Greg Jackson, founder of Octopus Energy, said: ‘Of course we need new infrastructure but these plans risk pushing bills ever higher.
‘Every bit of these plans needs examining carefully and serious challenge to see what can be saved.
‘Cheaper batteries and more flexibility could cut bills by billions, as could modern grid technologies and more competition.’
A Department for Energy Security and Net Zero spokeswoman said: ‘This government is taking action to bring down energy bills for families, with the Budget taking an average £150 of costs off bills in April, and expanding our £150 Warm Home Discount to over six million families.
‘Upgrading our gas and electricity networks after years of underinvestment is essential to keep the lights on and ensure energy security for our country.
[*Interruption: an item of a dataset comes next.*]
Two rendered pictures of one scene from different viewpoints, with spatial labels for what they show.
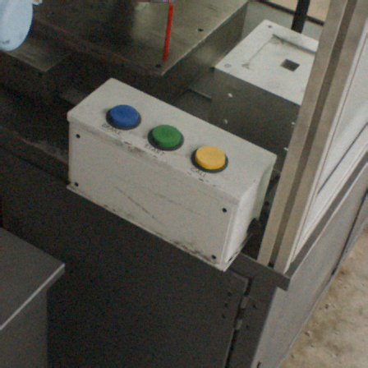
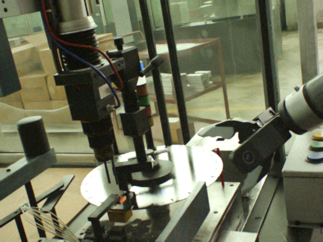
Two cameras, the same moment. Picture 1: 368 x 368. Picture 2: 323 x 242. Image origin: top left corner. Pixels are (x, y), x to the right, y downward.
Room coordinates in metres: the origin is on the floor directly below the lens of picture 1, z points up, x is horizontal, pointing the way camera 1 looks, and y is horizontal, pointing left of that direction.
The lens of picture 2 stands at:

Without these plans, which were first set out under the previous government, costs would spiral and our security would be compromised.
‘The only way to bring down bills for good and get off the fossil fuel rollercoaster is with this government’s mission to deliver clean homegrown that we control.’
Ofgem has been reviewing the plans put forward by energy network companies – electricity transmission owners, National Gas and gas distribution companies – since the start of the year and has made reductions of more than £4.5billion compared with the initial £33billion plans submitted.
But it increased the amount that was first proposed in July following push-back from network firms, who said more was needed to account for extra electricity transmission development and infrastructure health, among other reasons.
Ofgem said the 80 new power projects the investment will help fund include boosting the grid’s capacity through new power lines, substations and other technologies, to handle the flow of electricity from new renewable sources.
Scottish and Southern Electricity Networks, which is owned by SSE, said: ‘The investment it delivers will help reduce reliance on imported energy from overseas, remove grid bottlenecks and strengthen energy security, as well as acting as a major catalyst for economic growth, jobs and supply chain investments across the UK to unlock the country’s full potential.’
National Grid, which runs much of Britain’s electricity grid, said it welcomed Ofgem’s ‘recognition of the need for significant investment into the electricity transmission sector’ and would review whether the package approved ‘delivers an overall framework that is both investable and workable’.